Bu tarihlerle alakalı 2. önemli hususta 1917 yılında Ekim Devriminin olması ve Rusya'nın savaştan çekilmesi sonucu Kars, Ardahan, Artvin, Batum ve Rize'nin işgalden kurtulmasıdır. Neden mi?
Bölge işgalden kurtulup rahatlayınca bu bölgenin zirai açıdan incelenmesi için ekip gönderiliyor. Savaş devam etseydi ekip bu bölgelerde zirai inceleme yapamazdı.
İnceleme yapmaya giden ekibin ortaya koyduğu raporda özetle Doğu Karadeniz bölgesi Batum'a benzeyen ekolojiye sahip, dolayısıyla bu bölge çay ürünlerinin yetiştirilmesi için uygun bir bölge.
Bu konu Türkiye'nin ekonomik bağımsızlığı açısından önemli bir husus olduğu için İktisat Bakanlığına (şu anki Ekonomi Bakanlığına) bildiriliyor.
Raporun Adı: Şimâl-i Şarkî Anadolu ve Kafkasya’da Tedkîkât-i Zirâ’iyye (inceleyebilirsiniz)

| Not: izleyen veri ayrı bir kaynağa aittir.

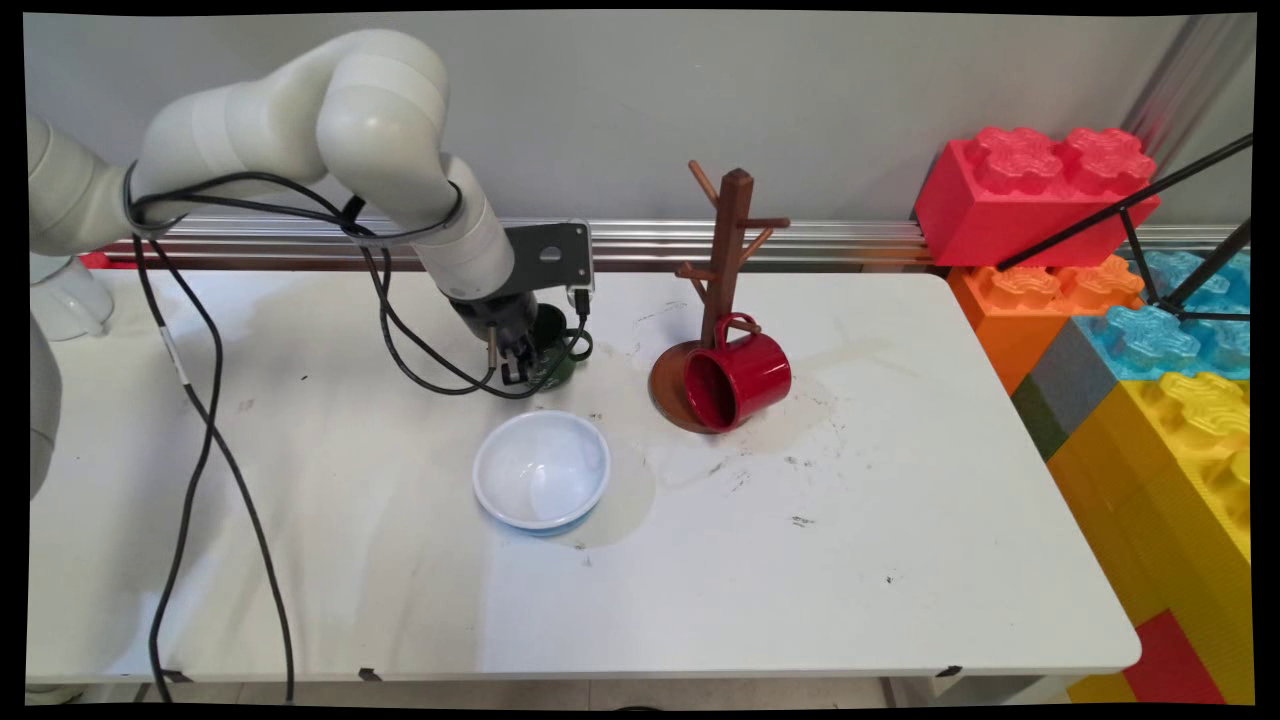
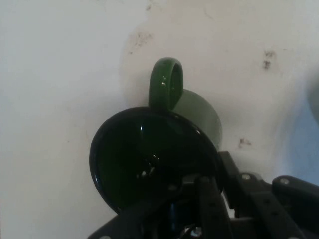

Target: Place the picked object on the table

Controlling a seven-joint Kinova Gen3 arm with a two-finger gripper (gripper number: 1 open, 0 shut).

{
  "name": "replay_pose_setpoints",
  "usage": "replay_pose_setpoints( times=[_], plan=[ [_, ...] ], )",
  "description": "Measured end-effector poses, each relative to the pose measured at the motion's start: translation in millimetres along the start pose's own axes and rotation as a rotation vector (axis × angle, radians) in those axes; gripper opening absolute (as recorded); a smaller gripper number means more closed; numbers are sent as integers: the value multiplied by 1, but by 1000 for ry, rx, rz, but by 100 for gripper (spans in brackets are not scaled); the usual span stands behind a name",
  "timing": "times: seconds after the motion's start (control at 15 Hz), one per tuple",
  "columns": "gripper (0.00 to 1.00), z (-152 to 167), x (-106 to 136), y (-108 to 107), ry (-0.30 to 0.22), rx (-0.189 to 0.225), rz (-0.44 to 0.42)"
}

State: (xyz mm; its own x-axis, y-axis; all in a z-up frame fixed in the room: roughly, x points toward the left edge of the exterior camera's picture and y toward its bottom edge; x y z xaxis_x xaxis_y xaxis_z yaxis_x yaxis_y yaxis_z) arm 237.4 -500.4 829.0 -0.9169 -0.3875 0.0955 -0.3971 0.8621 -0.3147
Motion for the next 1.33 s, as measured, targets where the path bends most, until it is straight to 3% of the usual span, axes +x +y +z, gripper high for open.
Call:
replay_pose_setpoints(
  times=[0.93,1.27,1.33],
  plan=[
    [0,15,7,3,-3,-12,-26],
    [0,10,11,3,24,-32,-39],
    [100,7,12,3,34,-35,-39]
  ],
)
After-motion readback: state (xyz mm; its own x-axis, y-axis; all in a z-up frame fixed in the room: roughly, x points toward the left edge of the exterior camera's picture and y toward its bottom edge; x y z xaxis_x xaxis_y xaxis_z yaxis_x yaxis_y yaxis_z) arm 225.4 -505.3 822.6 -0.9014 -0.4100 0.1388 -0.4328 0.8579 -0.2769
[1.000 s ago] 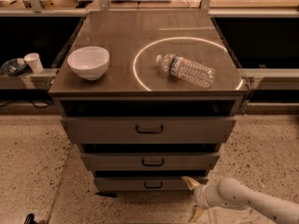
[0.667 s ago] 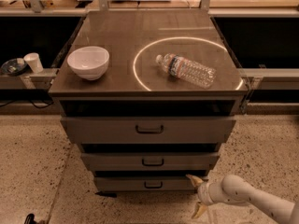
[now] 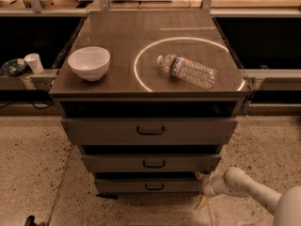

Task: Open bottom drawer

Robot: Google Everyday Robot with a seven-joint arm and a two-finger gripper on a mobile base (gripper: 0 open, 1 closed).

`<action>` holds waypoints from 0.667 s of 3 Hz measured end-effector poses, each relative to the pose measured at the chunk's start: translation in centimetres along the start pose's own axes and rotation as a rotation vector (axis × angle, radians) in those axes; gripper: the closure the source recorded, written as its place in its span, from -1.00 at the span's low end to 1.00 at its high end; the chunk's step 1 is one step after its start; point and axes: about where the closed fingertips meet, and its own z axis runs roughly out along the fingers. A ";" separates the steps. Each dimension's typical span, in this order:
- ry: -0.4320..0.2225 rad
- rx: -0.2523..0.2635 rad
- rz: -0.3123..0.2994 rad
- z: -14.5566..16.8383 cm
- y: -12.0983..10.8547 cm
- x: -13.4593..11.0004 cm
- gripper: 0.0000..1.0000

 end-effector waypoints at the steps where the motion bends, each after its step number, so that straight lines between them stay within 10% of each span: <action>1: 0.010 -0.003 0.028 1.2 -0.8 1.5 -0.69; 2: 0.029 -0.010 0.067 2.3 0.0 3.3 -0.32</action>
Offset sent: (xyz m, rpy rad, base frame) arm 0.0086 -0.0278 -0.0588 -0.0316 0.0798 -0.0953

Bu rapor tarihimizde çay üretimi için atılan ilk adım olduğunu söyleyebiliriz. Raporu hazırlayan kişi de Profesör Doktor Ali Rıza Erten'dir. Çay içmemize sebep olan her bardakta adını bilmesek de hatrı olan kişidir...
Dünya savaşı sonrasında Karadeniz Bölgesinde ekonomik anlamda hareketlilik sağlanması ve göçün önlenmesi için iş fırsatı oluşturulmaya çalışılıyor.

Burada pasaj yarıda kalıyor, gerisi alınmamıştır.